I am not healed yet, but I started out spending so much time dealing with debilitating injuries. I was in numerous physical therapy programs working with other people like me, some better and some unfortunately were worse. I have been at numerous hospitals, worked with dozens of all types of doctors, lived (at a certain time literally) in rehabilitation centers, gone to gyms and swam in rehabilitation pools. In these environments, I have met and talked with so many people also dealing with injuries and pain…some of them were healing like me but some of them it just part of their lives and they had to deal with it…daily. I have so much respect for injured people and people that deal with pain daily. Actually, thinking of some of these people brings tears to my eyes. I have such an understanding of what they are going through. And because of this, I presently and plan to for the rest of my life, try to give them some enjoyment from me, if even the smallest thing like a smile.
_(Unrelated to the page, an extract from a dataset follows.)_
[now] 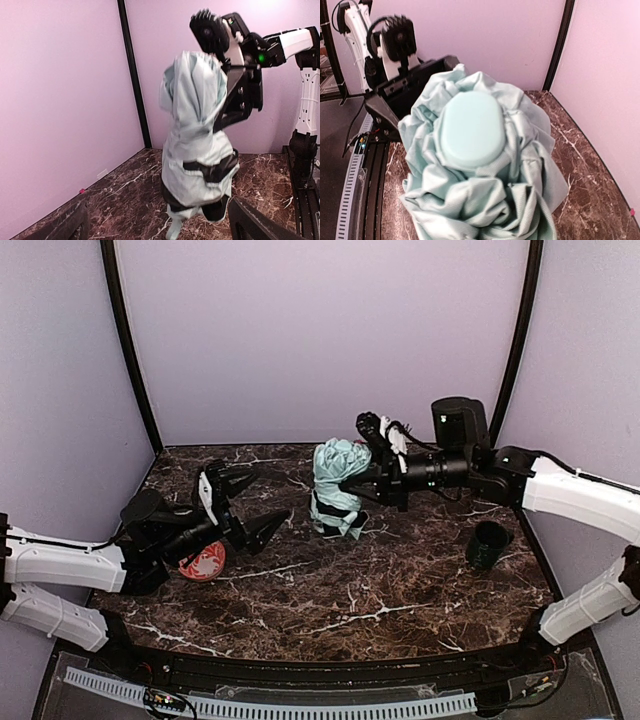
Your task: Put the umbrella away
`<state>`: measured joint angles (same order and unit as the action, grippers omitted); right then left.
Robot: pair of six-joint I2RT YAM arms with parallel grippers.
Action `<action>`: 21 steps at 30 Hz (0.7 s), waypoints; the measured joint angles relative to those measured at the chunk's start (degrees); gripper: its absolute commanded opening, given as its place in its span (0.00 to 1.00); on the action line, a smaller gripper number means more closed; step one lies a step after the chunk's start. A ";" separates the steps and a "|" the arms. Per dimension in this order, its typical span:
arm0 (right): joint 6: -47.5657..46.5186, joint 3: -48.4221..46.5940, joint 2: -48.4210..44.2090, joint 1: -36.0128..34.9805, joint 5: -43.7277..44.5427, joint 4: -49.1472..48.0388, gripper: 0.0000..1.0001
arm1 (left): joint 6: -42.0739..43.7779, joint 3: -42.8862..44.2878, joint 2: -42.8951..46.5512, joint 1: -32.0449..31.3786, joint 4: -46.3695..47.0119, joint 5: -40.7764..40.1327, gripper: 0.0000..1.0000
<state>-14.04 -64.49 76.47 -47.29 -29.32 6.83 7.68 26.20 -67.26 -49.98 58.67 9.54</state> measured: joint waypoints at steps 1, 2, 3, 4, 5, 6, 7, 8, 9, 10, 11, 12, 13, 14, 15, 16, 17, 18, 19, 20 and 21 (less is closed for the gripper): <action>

I am not 100% healed yet. I still deal with pain and do not like to sit for long durations (ironic since sitting is part of my job). Still probably from nerve damage but it does seem to be getting less as whatever (even the doctors don’t know) is healing. I did drive to see my daughters cross country finals recently and was in the seat for close to two hours! Yes, I am getting close to a Daytona three hour stint! The Docs say sitting without pain will take the longest to heal. My pain walking around is much less so now I can be on my feet all day. Pain lying down or sleeping is pretty much gone, YES!!!! It feels so good to be pain free that when I wake up in the morning, I like to lie in bed and dream that this is how my day will be soon.
Also physically, I am definitely getting strong. My knees were really holding me back so now with my most recently knee surgeries, I should get them back to normal (or closer), and I am very excited. I have also really enjoyed being in the gym the last month or so. This is because I am at times pain free…which feels fantastic…and just building muscle which is very satisfying. Trust me, I will now never feel bad because of muscle pain from working out…it feels good to me.
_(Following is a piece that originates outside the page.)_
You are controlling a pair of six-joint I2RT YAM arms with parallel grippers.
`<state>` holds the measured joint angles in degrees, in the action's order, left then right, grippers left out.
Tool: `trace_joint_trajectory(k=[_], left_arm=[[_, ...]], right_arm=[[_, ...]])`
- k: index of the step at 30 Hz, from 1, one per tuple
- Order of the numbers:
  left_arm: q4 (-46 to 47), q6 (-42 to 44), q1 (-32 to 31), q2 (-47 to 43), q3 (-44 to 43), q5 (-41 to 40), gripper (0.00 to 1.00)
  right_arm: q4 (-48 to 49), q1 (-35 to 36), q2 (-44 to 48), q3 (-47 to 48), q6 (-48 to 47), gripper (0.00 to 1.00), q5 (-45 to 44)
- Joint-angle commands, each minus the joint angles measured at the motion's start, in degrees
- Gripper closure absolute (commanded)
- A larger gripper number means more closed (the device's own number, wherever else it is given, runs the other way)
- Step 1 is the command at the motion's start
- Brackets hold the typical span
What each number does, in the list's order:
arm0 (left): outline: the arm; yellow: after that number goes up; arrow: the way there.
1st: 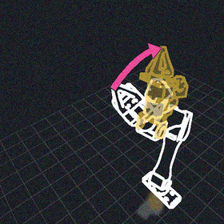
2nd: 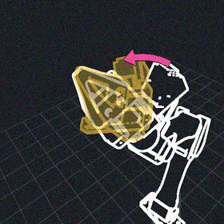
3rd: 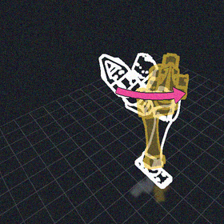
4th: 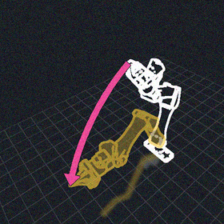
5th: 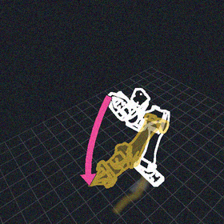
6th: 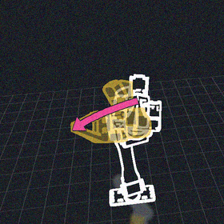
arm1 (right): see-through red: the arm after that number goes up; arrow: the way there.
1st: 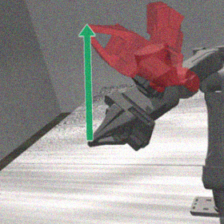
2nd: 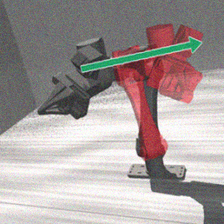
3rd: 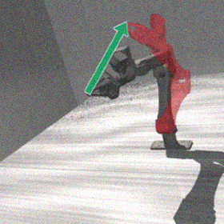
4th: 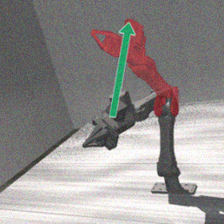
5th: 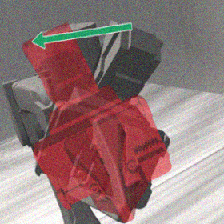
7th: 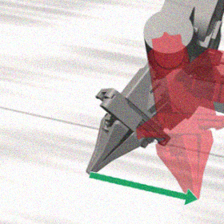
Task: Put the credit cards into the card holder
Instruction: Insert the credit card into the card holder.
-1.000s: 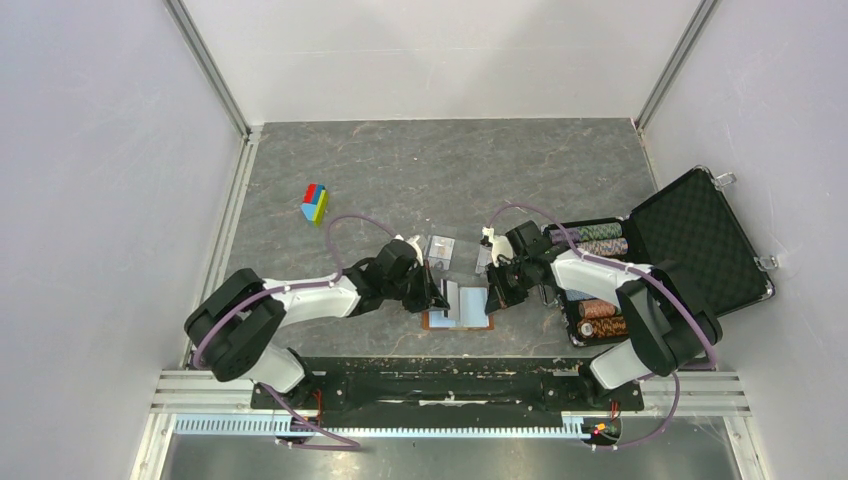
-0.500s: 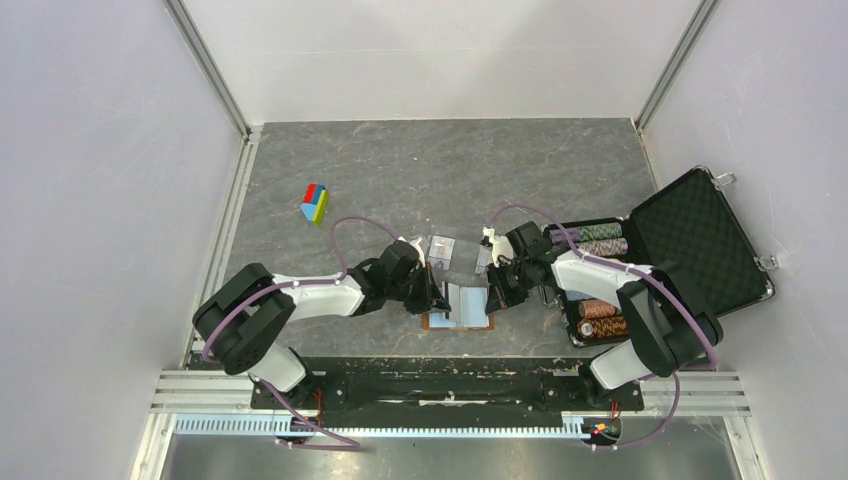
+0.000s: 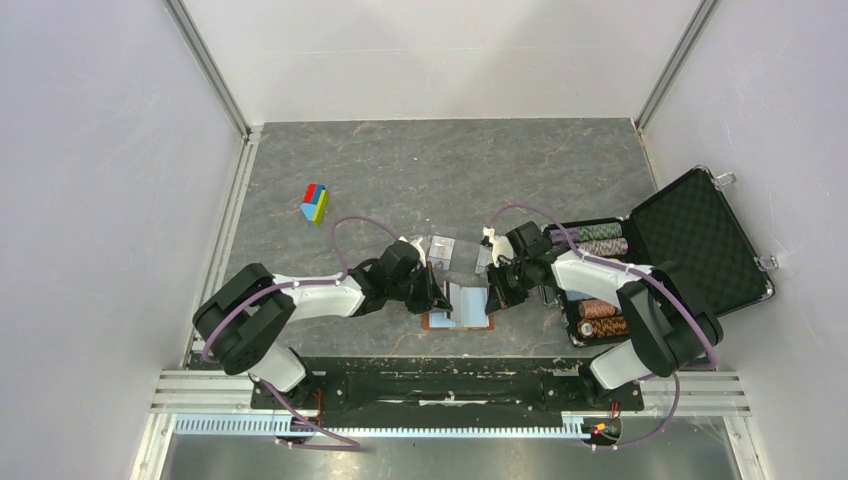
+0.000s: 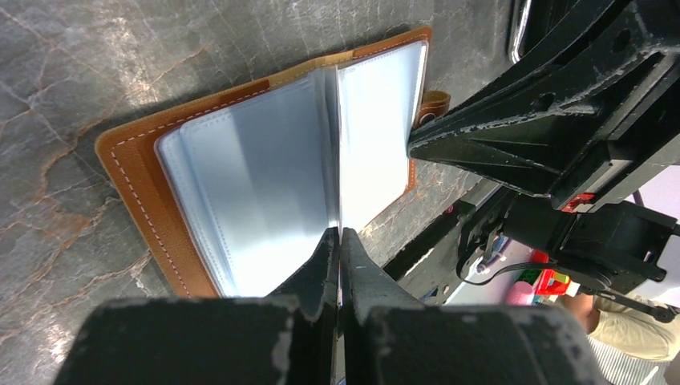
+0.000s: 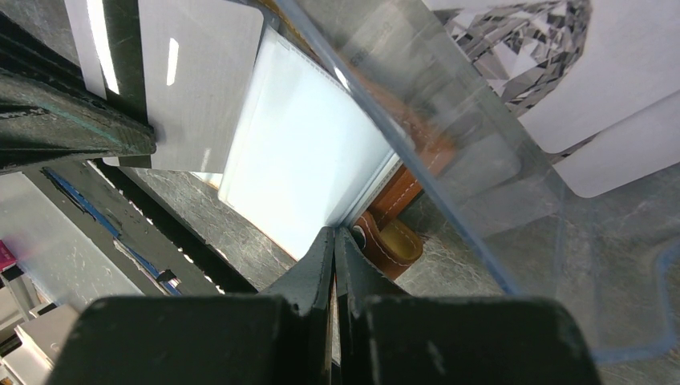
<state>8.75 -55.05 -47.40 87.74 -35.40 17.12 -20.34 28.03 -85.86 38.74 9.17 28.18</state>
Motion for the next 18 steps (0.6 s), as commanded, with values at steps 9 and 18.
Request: trace_joint_trajectory(k=[9, 18], left_arm=[[4.85, -3.64, -0.33, -4.13, -0.11, 0.92, 0.98], [2.82, -4.10, -0.33, -2.20, -0.20, -0.26, 0.98]], right_arm=[[-1.14, 0.18, -0.13, -1.21, -1.00, 1.00, -3.73], [-1.13, 0.19, -0.32, -1.26, -1.01, 1.00, -3.72]])
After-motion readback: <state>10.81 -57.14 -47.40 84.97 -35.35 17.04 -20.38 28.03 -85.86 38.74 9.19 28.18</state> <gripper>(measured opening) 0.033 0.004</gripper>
It is amazing how many simple things that I took for granted in life. Things like putting on my own socks, going to the bathroom, driving places, riding my bike (not quite on it yet), being around family and friends, and not living with daily pain…the list is endless. I see people on the freeway so furious and worked up because they are stuck in traffic and someone moved into their lane. I can just think to myself, trust me, life could be worse. This applies to so many things. I hope my more relaxed energy helps other people relax about these things (except for my not so relaxed desire of wanting to win on the racetrack that does not count!).
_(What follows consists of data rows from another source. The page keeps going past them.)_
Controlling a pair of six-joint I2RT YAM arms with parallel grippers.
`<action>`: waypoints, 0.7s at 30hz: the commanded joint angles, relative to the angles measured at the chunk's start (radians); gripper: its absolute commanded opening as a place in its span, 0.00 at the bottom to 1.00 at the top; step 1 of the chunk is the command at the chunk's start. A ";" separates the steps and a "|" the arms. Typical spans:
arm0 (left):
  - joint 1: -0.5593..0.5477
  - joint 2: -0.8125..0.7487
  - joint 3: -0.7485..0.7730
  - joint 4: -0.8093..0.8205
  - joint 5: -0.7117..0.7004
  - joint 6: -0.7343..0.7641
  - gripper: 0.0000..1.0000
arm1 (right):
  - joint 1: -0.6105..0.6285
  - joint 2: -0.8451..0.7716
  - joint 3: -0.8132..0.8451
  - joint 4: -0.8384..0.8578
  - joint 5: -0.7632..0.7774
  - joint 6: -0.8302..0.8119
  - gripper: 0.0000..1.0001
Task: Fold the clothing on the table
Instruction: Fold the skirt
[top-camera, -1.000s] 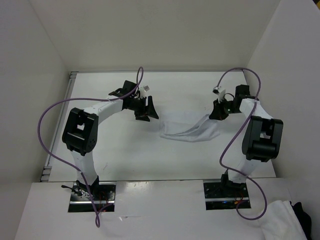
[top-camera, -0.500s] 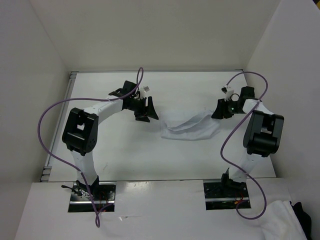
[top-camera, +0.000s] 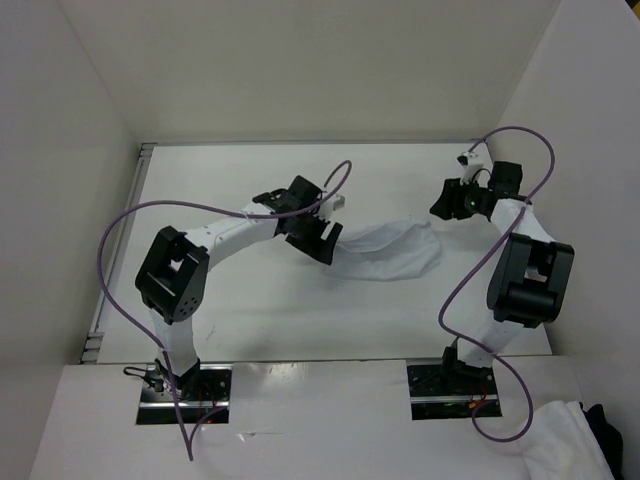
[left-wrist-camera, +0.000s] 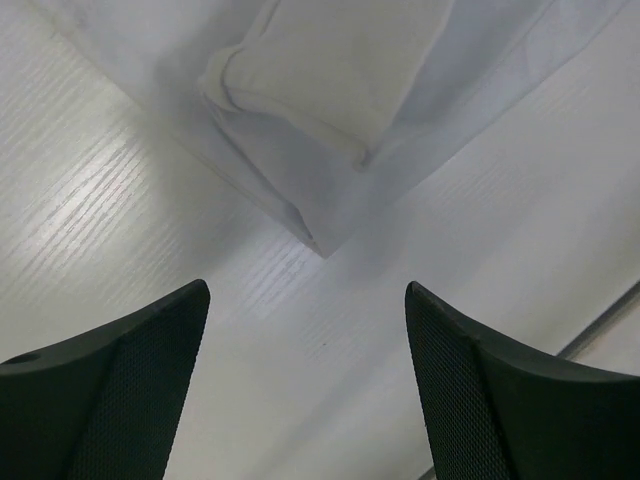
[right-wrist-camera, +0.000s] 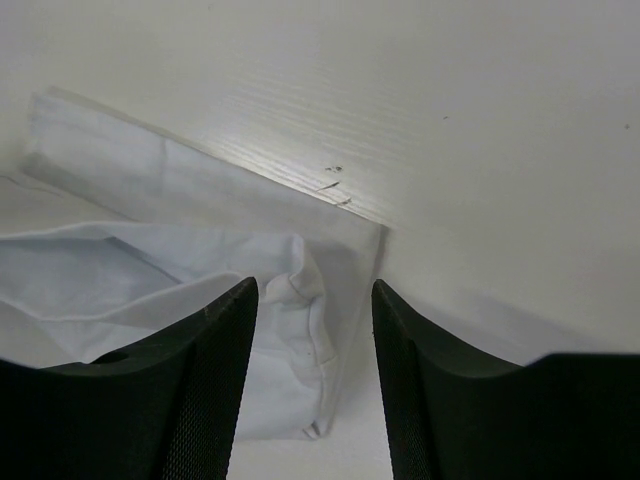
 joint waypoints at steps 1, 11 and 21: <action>-0.012 -0.042 -0.021 0.026 -0.131 0.121 0.86 | -0.007 -0.057 0.006 0.039 0.003 -0.008 0.55; -0.066 -0.044 -0.021 0.134 -0.215 0.176 0.86 | -0.007 -0.117 -0.004 -0.056 -0.034 -0.061 0.55; -0.108 0.128 0.126 0.174 -0.188 0.187 0.87 | -0.016 -0.181 -0.013 -0.109 -0.034 -0.095 0.55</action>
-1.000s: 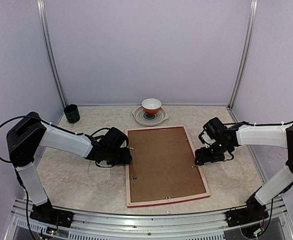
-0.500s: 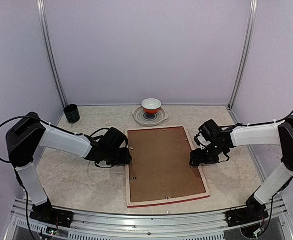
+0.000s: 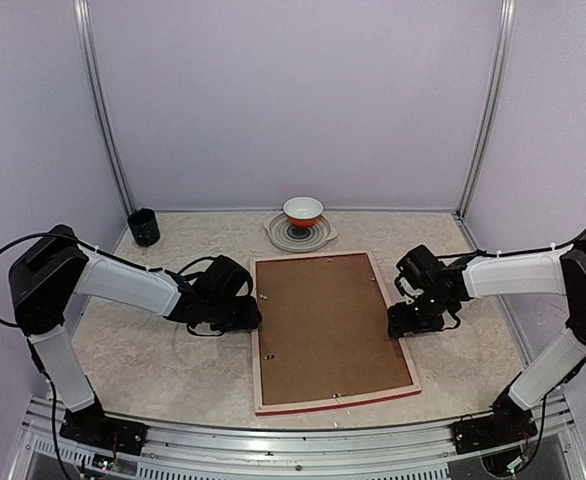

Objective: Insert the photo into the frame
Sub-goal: Press the fastener onto the backboard.

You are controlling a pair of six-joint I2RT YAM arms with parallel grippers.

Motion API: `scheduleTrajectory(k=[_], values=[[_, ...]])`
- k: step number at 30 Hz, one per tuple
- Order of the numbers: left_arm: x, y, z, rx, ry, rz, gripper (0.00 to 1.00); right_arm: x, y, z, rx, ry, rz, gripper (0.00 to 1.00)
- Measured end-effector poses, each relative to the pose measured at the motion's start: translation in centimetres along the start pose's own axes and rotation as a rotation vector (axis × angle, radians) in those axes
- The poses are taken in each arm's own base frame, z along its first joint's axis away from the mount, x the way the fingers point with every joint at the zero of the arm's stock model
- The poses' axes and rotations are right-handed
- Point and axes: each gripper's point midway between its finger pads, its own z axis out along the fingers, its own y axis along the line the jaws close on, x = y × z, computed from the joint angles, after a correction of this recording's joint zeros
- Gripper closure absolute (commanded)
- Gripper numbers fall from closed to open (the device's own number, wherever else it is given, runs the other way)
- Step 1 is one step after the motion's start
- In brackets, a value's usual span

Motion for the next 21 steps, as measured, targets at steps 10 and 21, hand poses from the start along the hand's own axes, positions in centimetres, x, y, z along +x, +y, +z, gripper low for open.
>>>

I was raised by parents that told me to do what makes me happy and enjoy life. For those who know me from before, now I have even more passion about the idea to live life the way I want, have fun and work hard at things I enjoy!
Racing, YES! I do enjoy competition, a race, and the preparation and work that goes into a winning result. So, the next time you all hear from me, I do see myself in one of the things I really enjoy, a race!
To my fans, friends, and family…thanks again for everything from the bottom of my heart. I can’t tell you how thankful I am and can’t wait to see you all at a race track soon.